Dear Reader,
I am writing from the small town where my dad grew up. We buried my aunt in the cemetery where she joins her siblings, parents and grandparents. The place names all tell of the past. How things were and no longer are. Cedar Swamp Road. Horse Hollow Road. Ryefield Lane. Beaver Dam.
The road trip to get here is not the sort that inspires. We really needed one of those cars from the Jetsons to levitate over the not-remotely-expressway. But we gathered as a family to celebrate a great life, and that’s all that matters.
Also, behold! Your 100% natural, subscriber-sourced, GenX-inflected Frugal Chariot Road Trip Summer ‘21 Playlist. Sing along in good health, and don’t forget to procure ice cream bars when you stop for gas. That’s how we roll.
And here’s a book made for this peripatetic time of year . . .
Review
Home Ground: A Guide to the American Landscape
Barry Lopez & Debra Gwartney, eds.
Trinity University Press, 2006
578 pages
$18.95
If ships have libraries, why don’t cars?

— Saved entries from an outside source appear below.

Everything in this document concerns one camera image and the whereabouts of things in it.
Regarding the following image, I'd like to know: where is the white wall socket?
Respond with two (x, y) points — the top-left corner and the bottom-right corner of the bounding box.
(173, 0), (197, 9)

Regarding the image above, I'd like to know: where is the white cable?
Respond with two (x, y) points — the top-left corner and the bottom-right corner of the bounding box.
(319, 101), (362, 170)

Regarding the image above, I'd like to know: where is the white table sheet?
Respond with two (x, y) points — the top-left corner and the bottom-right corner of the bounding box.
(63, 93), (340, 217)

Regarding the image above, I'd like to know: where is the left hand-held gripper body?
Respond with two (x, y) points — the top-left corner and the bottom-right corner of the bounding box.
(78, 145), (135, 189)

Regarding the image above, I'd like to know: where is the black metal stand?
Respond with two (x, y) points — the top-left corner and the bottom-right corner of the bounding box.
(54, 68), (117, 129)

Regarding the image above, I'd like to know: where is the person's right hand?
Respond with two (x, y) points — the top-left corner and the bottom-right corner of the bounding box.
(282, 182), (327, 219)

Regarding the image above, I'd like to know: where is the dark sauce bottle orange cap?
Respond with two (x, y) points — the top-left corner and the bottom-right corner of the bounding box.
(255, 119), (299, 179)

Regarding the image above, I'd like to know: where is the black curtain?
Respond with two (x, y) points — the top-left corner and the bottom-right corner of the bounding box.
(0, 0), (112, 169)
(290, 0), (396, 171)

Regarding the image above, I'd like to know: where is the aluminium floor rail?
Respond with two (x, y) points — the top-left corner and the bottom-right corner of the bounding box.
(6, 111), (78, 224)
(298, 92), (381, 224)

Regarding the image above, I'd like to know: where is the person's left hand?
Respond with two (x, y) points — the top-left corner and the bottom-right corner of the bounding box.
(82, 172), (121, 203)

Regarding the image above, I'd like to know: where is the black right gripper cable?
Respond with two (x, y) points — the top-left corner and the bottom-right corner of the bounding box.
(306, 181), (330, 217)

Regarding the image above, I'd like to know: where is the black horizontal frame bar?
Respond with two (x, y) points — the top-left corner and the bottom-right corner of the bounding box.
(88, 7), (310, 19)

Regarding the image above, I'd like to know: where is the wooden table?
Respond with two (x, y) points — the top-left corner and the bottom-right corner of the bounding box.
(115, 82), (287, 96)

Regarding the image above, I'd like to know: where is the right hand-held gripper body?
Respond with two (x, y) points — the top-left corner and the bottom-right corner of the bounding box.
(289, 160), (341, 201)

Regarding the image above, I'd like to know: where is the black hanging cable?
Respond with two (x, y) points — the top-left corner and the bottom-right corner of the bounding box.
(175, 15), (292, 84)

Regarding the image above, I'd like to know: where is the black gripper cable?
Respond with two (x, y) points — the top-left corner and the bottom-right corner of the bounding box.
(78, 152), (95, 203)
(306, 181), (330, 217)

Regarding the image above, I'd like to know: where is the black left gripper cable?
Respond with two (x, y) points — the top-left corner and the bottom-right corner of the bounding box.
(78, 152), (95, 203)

My station wagon has a bird guide and a wildflower guide stashed in a door pocket, but it would be great to have something a little more capacious, neat, and protective. I googled “bookshelves in cars” with extremely disappointing results. Isn’t this what Late Capitalism should be good for? I bring this up, because you really shouldn’t take a serious road trip without Home Ground, which is probably just a bit too thick to fit in the glove compartment.
In his introduction (which alone is worth the price) to this dictionary for the American landscape, the late Barry Lopez explains that
a community of writers has set down definitions for landscape terms and terms for the forms water takes, each according to his or her own sense of what’s right, what’s important to know. . . . In concert with each other, they wanted to suggest the breadth and depth of a language many of us still seek to use purposefully every day.
Lopez with his co-editor (and wife) Debra Gwartney convened forty-five eminent poets and writers known for their commitments to writing about landscape. They asked contributors to define geographical features based on their regional expertise and other interests. It’s fun to look up terms you know to see what a great writer does with them. One favorite of mine is Gunkhole, which is captured to perfection by Franklin Burroughs, who has contributed some doozies (see also, Guzzle).
In coastal New England, a gunkhole is a small, out-of-the-way harbor or a nearly unnavigable shallow cove or channel. . . . the word connotes greasy, gooey, yucky mucky stuff, whether found in a tidal marsh or in the sump of an engine. Gunk hole seems uncomplimentary, as though implying the deepwater sailor’s disdain for the shallows. But in fact the term is generally used affectionately, and gunkholers constitute a secret fraternity of navigators who happily abjure marinas, mooring fees, and the beaten track.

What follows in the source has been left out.